Hoppin ' John è un altro piatto del Sud con un nome che scatena il dibattito. Ma secondo la storica Karen Hess, autrice di The Carolina Rice Kitchen, non ha nulla a che fare con il salto o un compagno di nome John, ma è una corruzione della parola malese kachang, che significa fagiolo, e l'arabo bahatta, che significa un piatto con riso e legumi.
Nel corso del tempo kachang bahatta, analizzato da molte lingue, divenne hoppin john, dando origine a una varietà di storie di origine spurie.

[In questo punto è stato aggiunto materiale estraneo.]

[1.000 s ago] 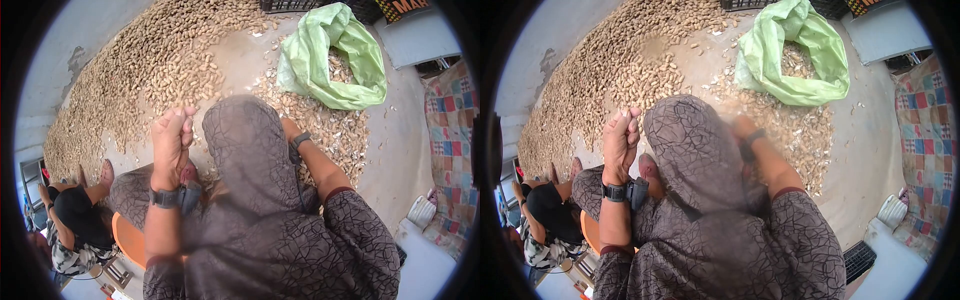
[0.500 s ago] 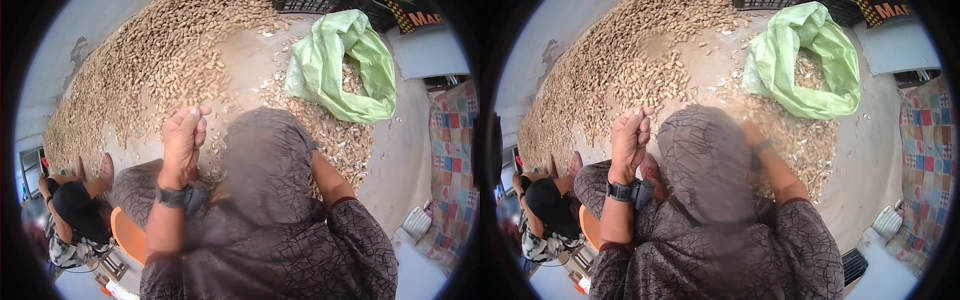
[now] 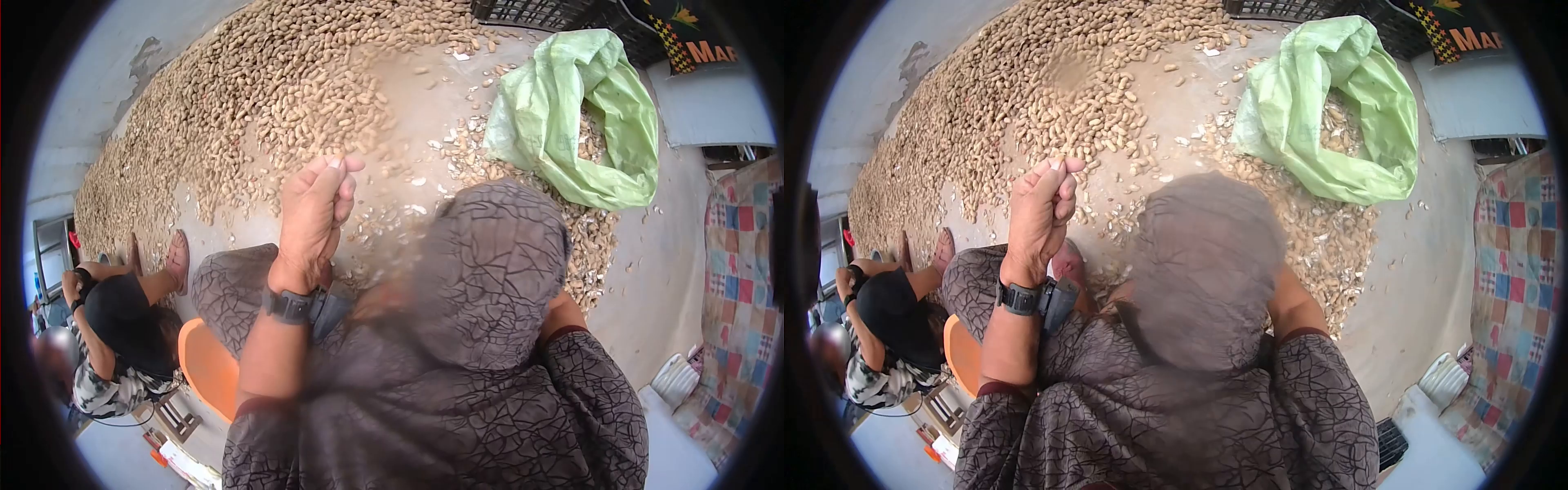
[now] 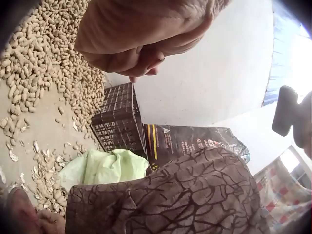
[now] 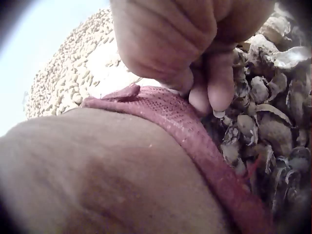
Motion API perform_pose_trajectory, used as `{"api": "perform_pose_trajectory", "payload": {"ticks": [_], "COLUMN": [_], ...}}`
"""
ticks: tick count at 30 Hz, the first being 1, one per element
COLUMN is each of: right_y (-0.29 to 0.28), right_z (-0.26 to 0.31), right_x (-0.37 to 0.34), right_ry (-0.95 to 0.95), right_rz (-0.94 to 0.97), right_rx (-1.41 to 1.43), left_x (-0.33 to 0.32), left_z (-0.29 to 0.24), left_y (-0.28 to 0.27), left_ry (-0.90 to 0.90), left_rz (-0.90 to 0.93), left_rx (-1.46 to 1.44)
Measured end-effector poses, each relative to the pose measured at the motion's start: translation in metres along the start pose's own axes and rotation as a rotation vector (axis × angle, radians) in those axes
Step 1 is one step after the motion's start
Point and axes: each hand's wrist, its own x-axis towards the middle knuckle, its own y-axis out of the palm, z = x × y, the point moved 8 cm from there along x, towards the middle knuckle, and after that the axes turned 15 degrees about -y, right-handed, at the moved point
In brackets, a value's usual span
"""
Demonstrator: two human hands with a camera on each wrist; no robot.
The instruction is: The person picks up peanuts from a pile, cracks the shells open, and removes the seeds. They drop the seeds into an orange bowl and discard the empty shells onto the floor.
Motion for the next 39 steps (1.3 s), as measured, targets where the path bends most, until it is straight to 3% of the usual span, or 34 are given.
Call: {"api": "perform_pose_trajectory", "payload": {"ticks": [13, 19, 22, 23, 26, 28, 29, 31, 32, 34, 39], "right_y": [-0.043, -0.073, -0.002, 0.02, 0.007, -0.083, -0.085, -0.106, -0.118, -0.176, -0.243], "right_z": [0.046, 0.078, 0.005, -0.017, -0.033, 0.072, 0.061, -0.004, -0.003, 0.051, 0.164], "right_x": [0.037, -0.006, 0.003, 0.005, 0.012, 0.022, 0.027, 0.036, 0.039, 0.047, 0.052], "right_ry": [-0.022, -0.087, 0.017, 0.01, 0.104, -0.3, -0.301, 0.136, 0.128, -0.001, -0.162], "right_rz": [-0.084, -0.132, 0.042, 0.04, -0.1, 0.0, 0.0, -0.478, -0.481, -0.583, -0.464], "right_rx": [-0.027, -0.07, 0.085, 0.079, 0.148, -0.656, -0.67, 0.766, 0.753, 1.106, 1.02], "left_x": [0.001, -0.009, -0.015, -0.017, -0.022, -0.025, -0.026, -0.029, -0.031, -0.035, -0.051], "left_z": [-0.004, -0.006, -0.01, -0.012, -0.017, -0.016, -0.017, -0.017, -0.019, -0.022, -0.03], "left_y": [0.009, -0.004, -0.009, -0.011, -0.013, -0.013, -0.013, -0.01, -0.01, -0.005, 0.007], "left_ry": [-0.007, 0.035, 0.056, 0.064, 0.096, 0.074, 0.082, 0.065, 0.076, 0.094, 0.118], "left_rz": [0.045, 0.001, -0.013, -0.013, 0.034, 0.075, 0.083, 0.154, 0.163, 0.212, 0.279], "left_rx": [0.016, -0.013, -0.026, -0.029, -0.083, -0.113, -0.122, -0.143, -0.151, -0.123, -0.107]}}
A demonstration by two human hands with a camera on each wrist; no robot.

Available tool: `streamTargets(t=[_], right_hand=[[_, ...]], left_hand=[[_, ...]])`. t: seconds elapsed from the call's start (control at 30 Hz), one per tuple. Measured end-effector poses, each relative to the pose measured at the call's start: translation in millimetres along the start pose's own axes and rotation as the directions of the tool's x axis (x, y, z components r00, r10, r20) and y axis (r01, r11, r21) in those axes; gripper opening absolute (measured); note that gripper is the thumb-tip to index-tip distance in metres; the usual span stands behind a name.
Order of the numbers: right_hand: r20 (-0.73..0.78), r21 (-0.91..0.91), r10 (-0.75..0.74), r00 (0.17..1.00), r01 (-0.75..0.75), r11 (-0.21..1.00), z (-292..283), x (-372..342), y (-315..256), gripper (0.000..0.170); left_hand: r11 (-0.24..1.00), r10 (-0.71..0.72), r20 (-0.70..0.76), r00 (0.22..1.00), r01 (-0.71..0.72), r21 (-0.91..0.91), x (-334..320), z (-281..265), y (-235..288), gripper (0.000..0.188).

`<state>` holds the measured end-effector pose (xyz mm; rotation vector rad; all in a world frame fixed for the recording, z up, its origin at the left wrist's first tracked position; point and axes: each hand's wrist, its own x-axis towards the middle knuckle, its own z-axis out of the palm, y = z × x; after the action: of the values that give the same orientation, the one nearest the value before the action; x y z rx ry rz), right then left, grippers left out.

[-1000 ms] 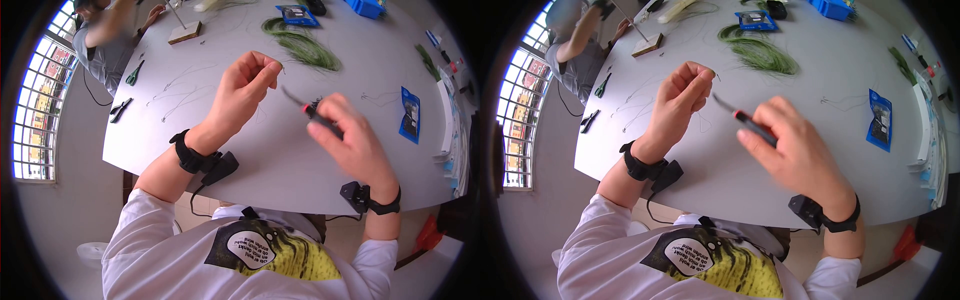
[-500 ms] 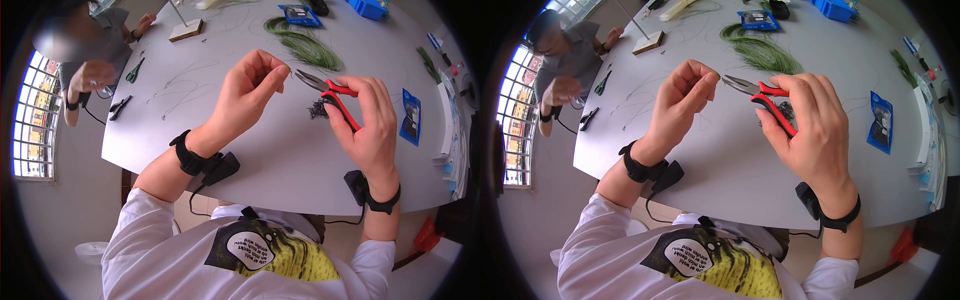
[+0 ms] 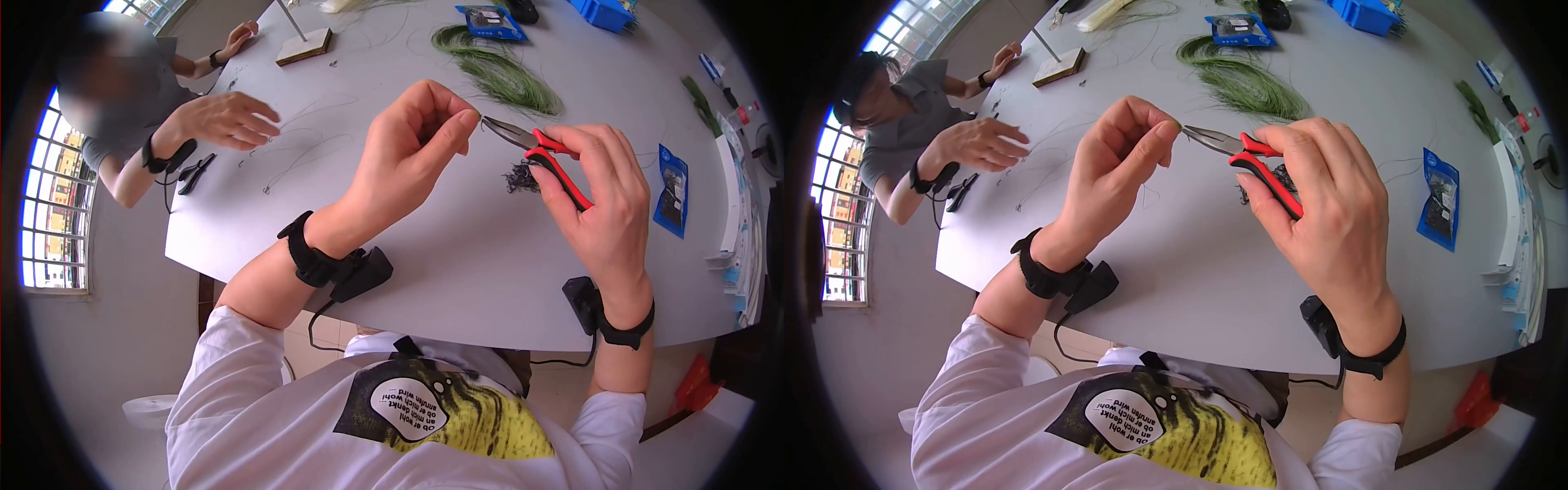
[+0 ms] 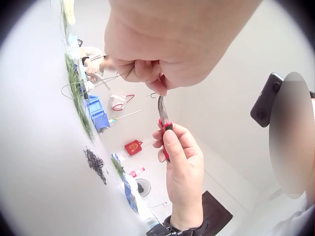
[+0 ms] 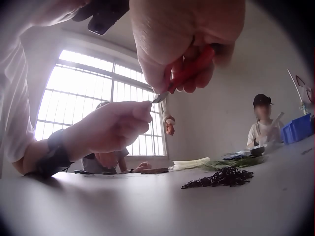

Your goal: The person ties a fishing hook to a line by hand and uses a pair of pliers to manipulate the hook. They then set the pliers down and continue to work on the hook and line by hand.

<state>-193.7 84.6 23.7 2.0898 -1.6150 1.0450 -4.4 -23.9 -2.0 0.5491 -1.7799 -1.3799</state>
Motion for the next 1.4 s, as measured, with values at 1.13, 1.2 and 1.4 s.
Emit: streamTargets(t=[1.13,1.2,1.4], right_hand=[[-0.186,-0.428,0.587,0.788,-0.602,0.674,-54.9,-25.7,110.6,0.033],[-0.19,-0.444,0.597,0.779,-0.611,0.655,-59.3,-33.0,127.4,0.035],[-0.183,-0.475,0.633,0.753,-0.631,0.613,-67.4,-39.3,138.5,0.037]], left_hand=[[0.99,-0.054,-0.138,0.989,0.071,0.121,12.6,-15.7,-20.2,0.02],[0.991,-0.049,-0.136,0.99,0.065,0.116,12.1,-15.3,-20.0,0.02],[0.992,-0.047,-0.12,0.992,0.06,0.108,10.3,-13.2,-16.8,0.02]])
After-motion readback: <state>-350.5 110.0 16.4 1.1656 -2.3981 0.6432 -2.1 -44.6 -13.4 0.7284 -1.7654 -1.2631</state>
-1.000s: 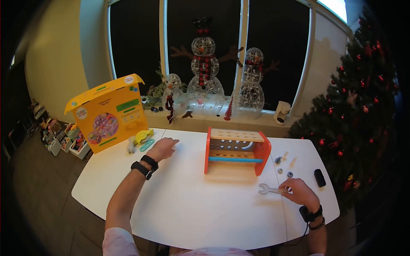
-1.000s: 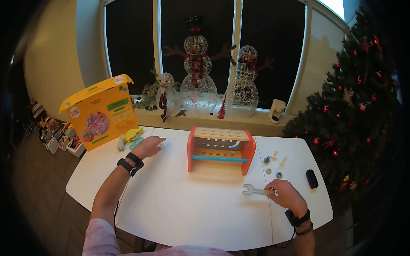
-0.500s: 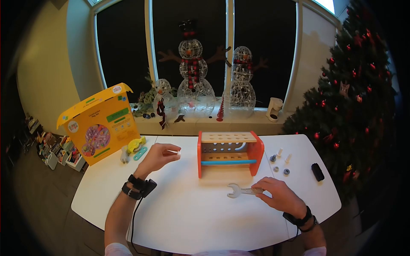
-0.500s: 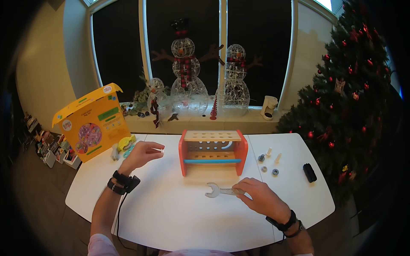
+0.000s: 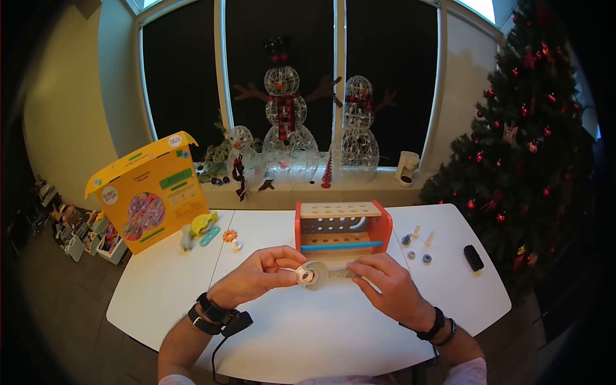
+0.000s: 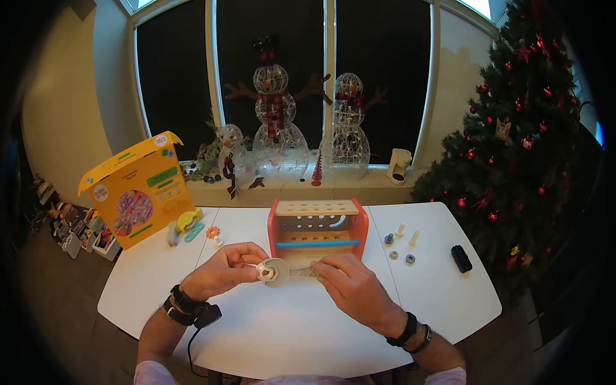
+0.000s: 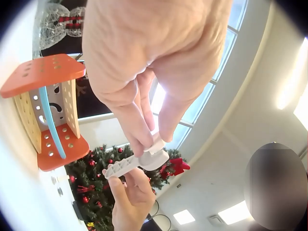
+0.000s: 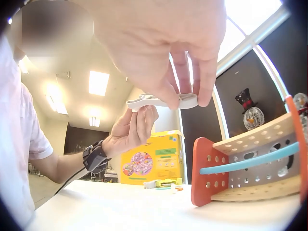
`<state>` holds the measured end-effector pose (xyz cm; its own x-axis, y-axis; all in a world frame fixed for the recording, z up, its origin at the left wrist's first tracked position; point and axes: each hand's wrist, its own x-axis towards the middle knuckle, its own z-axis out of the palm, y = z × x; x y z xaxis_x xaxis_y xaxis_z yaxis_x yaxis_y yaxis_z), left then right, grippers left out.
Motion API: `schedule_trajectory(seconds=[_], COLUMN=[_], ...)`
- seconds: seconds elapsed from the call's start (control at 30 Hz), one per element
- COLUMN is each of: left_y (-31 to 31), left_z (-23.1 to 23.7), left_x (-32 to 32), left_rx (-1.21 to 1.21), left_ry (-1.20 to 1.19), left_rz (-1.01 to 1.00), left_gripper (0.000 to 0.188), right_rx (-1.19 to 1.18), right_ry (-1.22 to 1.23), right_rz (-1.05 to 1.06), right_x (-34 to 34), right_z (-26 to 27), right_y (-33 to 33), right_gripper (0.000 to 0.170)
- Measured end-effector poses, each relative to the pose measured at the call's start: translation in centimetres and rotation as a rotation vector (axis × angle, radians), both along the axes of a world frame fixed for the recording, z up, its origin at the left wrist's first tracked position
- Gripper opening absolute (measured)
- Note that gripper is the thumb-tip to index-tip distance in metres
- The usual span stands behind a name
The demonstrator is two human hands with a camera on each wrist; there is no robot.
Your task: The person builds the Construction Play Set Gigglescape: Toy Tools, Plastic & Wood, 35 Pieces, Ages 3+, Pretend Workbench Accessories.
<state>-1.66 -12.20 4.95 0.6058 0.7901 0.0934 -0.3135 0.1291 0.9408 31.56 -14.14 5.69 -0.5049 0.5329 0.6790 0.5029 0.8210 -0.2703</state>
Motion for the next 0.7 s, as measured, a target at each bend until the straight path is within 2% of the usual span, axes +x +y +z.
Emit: schedule_trajectory(seconds=[0.27,0.33,0.57,0.67,0.7], left_y=[0.3,0.2,-0.2,-0.6,-0.7], left_z=[-1.1,-1.1,-0.6,-0.3,-0.3], left_x=[0.8,0.8,1.0,1.6,1.8], left_rx=[-0.071,-0.084,-0.059,-0.019,-0.006], left_ry=[-0.059,-0.053,0.1,0.159,0.174], left_rz=[0.055,0.069,0.083,0.132,0.158], left_gripper=[0.026,0.025,0.022,0.023,0.025], right_rx=[0.056,0.061,0.083,0.054,-0.036], right_ry=[-0.014,-0.072,-0.074,-0.054,-0.021], right_rz=[-0.004,0.004,0.008,0.011,0.044], right_x=[0.2,0.5,0.7,0.8,0.8], right_z=[-0.1,0.0,-0.3,-0.8,-1.0], right_y=[0.0,0.0,0.3,0.4,0.5], right_gripper=[0.034,0.039,0.041,0.04,0.039])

Dai giardini delle piantagioni alle cucine sul lungofiume, la costa della Carolina del Sud racconta una storia non solo di luogo, ma di persone e un patrimonio conservato attraverso il cibo. Myrtle Beach, con le sue 60 miglia di sabbia polverosa e le opzioni di intrattenimento per tutti i gusti, è il sogno di un vacanziere. Ma questo tratto di costa della Carolina del Sud non è solo una destinazione; è un archivio vivente di resilienza, creatività e connessione. I ristoranti che ho visitato e gli chef con cui ho parlato formano un mosaico dell'identità in evoluzione di Myrtle Beach. Onorano il patrimonio ittico di Murrells Inlet, la saggezza agricola di Sandy Island, la comunità agricola dell'entroterra rurale e le eredità dell'era delle piantagioni conservate in luoghi come Brookgreen Gardens e Pawleys Island. E in ogni cucina, dalle baracche rustiche di pesce ai bistrot di fronte all'oceano, la storia del popolo Gullah Geechee viene ancora raccontata — un boccone alla volta.